◆ **WHAT YOU NEED TO DO**: Please filter the data below down to the lines holding the string "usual".

◆ **PROVIDED DATA**:
◆ ◆ ◆ ◆

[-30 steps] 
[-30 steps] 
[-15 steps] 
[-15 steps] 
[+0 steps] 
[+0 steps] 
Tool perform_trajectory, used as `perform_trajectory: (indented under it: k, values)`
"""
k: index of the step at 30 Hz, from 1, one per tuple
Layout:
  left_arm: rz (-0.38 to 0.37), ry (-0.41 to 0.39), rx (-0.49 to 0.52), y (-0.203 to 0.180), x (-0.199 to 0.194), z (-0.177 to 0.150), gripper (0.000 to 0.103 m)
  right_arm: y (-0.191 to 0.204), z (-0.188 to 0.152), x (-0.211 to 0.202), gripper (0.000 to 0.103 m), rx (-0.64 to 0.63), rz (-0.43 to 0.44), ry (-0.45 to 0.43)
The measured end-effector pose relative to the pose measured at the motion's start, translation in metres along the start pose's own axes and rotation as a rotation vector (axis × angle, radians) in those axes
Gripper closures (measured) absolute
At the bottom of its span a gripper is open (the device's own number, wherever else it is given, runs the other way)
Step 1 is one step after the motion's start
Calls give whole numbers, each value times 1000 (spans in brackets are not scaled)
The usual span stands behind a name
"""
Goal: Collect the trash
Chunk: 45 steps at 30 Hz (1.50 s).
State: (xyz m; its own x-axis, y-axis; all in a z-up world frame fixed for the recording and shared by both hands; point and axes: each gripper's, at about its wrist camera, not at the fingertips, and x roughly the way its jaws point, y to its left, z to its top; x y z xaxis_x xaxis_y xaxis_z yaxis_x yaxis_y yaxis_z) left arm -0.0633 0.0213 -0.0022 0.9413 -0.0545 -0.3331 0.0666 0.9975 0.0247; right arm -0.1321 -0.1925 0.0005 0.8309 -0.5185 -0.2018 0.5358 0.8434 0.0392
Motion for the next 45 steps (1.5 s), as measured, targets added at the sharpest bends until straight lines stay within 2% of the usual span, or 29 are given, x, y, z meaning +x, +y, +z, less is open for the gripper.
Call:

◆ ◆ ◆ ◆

◆ **WORKED SOLUTION**:
The usual span stands behind a name
Motion for the next 45 steps (1.5 s), as measured, targets added at the sharpest bends until straight lines stay within 2% of the usual span, or 29 are given, x, y, z meaning +x, +y, +z, less is open for the gripper.

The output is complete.